Your data is yours, and we can prove it.
We hold a shop or dealership’s whole operation: customers, vehicles, repair orders, the schedule, the numbers. So we treat that trust as the product. Here is exactly how your data is protected and handled, in plain language, and what is still on our roadmap.
The short version
- Your data is isolated to your account at the database layer. One shop can never see another.
- Encrypted in transit (TLS) and at rest. Connector secrets live in Google Secret Manager, not our database.
- You can download a machine-readable copy of your data, or permanently delete everything, at any time.
- We never train a public AI model on your data, and we never sell it.
- Every AI action runs behind an approval gate you control, with a full audit trail.
Take your data out, or delete it, on your own, any time.
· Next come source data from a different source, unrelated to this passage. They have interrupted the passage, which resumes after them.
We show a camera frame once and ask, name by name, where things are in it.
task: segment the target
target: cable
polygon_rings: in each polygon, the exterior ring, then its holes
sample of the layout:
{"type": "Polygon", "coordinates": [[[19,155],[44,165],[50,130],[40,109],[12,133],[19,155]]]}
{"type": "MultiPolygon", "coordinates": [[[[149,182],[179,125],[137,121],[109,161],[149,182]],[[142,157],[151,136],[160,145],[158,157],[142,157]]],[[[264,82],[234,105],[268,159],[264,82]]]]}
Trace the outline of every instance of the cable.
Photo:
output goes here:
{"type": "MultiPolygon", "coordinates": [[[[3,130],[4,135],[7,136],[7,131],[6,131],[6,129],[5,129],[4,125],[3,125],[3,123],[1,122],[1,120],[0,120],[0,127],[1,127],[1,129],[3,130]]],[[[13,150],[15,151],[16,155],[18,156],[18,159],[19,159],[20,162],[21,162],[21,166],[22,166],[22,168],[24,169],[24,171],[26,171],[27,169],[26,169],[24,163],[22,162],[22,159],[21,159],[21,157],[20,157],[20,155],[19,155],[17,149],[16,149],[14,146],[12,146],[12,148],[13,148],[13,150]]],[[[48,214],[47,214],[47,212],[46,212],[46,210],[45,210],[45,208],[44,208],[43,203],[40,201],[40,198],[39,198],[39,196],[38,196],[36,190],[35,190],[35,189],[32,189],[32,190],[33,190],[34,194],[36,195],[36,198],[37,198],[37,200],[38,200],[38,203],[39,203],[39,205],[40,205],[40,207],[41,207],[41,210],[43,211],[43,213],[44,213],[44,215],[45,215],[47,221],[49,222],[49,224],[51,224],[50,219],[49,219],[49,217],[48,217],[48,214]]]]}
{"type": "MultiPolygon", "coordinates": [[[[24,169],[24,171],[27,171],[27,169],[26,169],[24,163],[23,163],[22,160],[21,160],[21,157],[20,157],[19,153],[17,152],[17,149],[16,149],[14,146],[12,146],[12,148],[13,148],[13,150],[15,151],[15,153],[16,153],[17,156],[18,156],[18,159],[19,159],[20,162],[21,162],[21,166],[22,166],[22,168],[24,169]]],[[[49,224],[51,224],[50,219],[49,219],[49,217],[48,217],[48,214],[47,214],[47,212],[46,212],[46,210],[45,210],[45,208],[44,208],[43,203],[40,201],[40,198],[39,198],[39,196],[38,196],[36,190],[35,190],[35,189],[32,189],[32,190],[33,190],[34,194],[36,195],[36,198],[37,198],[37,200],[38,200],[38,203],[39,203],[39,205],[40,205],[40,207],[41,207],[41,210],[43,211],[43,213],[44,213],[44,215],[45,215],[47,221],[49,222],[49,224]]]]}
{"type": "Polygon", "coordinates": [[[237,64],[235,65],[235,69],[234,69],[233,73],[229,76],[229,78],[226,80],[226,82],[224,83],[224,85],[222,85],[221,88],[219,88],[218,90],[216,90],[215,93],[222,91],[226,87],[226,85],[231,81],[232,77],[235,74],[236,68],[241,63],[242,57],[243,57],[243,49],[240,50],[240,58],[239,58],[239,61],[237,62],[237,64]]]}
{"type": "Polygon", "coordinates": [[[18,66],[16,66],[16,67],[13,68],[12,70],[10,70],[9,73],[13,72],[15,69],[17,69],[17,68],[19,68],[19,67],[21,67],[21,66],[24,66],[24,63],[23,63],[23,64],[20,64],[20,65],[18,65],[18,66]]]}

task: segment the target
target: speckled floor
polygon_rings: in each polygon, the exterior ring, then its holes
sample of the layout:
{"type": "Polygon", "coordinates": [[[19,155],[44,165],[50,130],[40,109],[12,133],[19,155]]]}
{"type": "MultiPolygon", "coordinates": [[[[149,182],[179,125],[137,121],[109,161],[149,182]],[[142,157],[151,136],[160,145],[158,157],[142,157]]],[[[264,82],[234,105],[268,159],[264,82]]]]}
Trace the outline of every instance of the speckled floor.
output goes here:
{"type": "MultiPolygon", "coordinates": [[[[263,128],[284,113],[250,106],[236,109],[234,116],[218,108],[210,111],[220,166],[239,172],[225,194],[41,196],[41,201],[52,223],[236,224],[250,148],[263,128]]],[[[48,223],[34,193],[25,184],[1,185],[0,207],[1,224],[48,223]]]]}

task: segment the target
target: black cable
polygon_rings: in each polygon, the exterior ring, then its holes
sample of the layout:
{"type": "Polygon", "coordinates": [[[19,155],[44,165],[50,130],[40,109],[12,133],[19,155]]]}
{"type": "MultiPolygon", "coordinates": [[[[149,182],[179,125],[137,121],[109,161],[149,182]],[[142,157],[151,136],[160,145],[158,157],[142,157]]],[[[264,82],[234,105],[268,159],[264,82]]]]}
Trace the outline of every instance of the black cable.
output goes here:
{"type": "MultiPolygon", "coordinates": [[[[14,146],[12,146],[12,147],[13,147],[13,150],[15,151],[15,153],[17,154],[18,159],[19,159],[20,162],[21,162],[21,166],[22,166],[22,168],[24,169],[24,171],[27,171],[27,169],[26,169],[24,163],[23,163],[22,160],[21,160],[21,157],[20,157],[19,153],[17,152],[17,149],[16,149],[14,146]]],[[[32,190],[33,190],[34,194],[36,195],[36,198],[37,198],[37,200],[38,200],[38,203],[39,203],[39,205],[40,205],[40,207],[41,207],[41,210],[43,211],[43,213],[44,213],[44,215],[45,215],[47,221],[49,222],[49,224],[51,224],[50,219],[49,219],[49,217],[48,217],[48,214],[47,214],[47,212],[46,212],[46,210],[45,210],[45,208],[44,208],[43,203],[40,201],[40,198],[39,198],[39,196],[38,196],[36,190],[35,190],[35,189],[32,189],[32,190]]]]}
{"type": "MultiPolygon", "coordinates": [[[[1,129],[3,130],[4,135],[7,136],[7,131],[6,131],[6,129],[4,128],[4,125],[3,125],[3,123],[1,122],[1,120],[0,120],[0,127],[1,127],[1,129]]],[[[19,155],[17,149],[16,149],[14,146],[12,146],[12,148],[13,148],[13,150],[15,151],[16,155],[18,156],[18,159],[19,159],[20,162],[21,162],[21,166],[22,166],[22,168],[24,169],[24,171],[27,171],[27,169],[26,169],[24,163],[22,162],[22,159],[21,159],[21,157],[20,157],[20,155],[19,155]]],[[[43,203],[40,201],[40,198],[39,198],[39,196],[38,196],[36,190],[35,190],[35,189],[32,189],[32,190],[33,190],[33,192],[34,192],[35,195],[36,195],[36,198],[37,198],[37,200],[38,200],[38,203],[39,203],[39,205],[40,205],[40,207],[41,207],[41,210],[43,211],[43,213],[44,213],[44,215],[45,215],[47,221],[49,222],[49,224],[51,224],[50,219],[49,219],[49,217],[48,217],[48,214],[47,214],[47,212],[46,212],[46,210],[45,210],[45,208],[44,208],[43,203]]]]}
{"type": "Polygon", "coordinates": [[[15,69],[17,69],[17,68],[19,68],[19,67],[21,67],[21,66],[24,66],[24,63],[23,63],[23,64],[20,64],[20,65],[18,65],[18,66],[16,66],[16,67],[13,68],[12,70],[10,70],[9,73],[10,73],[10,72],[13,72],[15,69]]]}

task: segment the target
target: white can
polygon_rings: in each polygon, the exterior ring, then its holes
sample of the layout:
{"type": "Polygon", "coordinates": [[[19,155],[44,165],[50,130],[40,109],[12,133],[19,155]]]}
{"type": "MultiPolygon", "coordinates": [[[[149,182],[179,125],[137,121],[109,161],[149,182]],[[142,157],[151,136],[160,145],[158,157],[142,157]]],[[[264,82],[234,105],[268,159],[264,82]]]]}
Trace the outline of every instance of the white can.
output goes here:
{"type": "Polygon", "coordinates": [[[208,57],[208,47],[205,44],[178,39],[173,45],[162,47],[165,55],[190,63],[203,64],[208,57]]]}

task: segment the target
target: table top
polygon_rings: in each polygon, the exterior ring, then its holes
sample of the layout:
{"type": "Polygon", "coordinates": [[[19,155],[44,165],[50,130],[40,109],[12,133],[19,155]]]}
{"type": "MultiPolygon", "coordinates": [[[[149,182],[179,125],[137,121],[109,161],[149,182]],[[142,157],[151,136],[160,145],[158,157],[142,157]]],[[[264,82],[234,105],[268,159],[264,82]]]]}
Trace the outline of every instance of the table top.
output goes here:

No ticket, no waiting, no salesperson in the way. These controls live in your workspace Settings and belong to the workspace owner.
Download your data
Export a complete, machine-readable (JSON) copy of your shop or dealership data at any time: customers, vehicles, repair orders, schedule, parts, vendors, leads, call records, and agent activity. It is your operation, in a file you own.
Settings, then Download your data. Owner-only, gated by your login.
Delete everything
Permanently erase the entire workspace and all of its data, cascading to every record. Real erasure, not a hidden flag. We ask you to type the workspace name to confirm, and for a second factor if you have 2FA enrolled, so it can never happen by accident.
Settings, then Delete this workspace. Owner-only, with confirmation.
Built so the safe thing is the default, not a setting.
One shop can never see another
Tenant isolation is enforced in the database itself (row-level security), not just in application code. Every record is fenced to your account, and our app connects with a restricted role that cannot bypass those fences. A two-tenant test proves it on every change.
Encrypted, in transit and at rest
Traffic to the site runs over modern TLS. Data is encrypted at rest. The credentials for your connected shop software or dealer DMS are never stored in our database; they live in Google Secret Manager, encrypted with Google-managed AES-256 keys, and are never written to a log.
Access is least-privilege and audited
Who can see and do what is decided by your role, resolved from our own directory rather than trusted from a login token. The most destructive actions (deleting the workspace, exporting all data) are owner-only, require a typed confirmation, and ask for a second factor when 2FA is enrolled.
The AI is on a leash
Every agent runs in a mode you set: Off, Approve, or Auto. Writes go through a propose, approve, execute gate with an audit trail. The numbers it reports are computed by tested code, not invented by the model, and its spending is capped per shop, per day.
We also run modern web-security headers on every response (a strict content-security policy, HSTS, clickjacking and content-type protections), verify every webhook, and run a secret scan plus a dependency-vulnerability scan on every change. The full sub-processor list and retention details are on our Privacy & Sub-Processors page.
We verify our security. We do not just assert it.
We run a structured internal audit: four adversarial lenses over the actual code (authentication and authorization, tenant isolation and data, the AI and agent surface, and the edge and infrastructure) plus live probes against the running system. The most recent audit found no critical or high issues on the live system. We are a small team and have not yet completed a third-party SOC 2 audit or penetration test; that is on the roadmap before we serve enterprise customers, and we will tell any partner exactly where we stand.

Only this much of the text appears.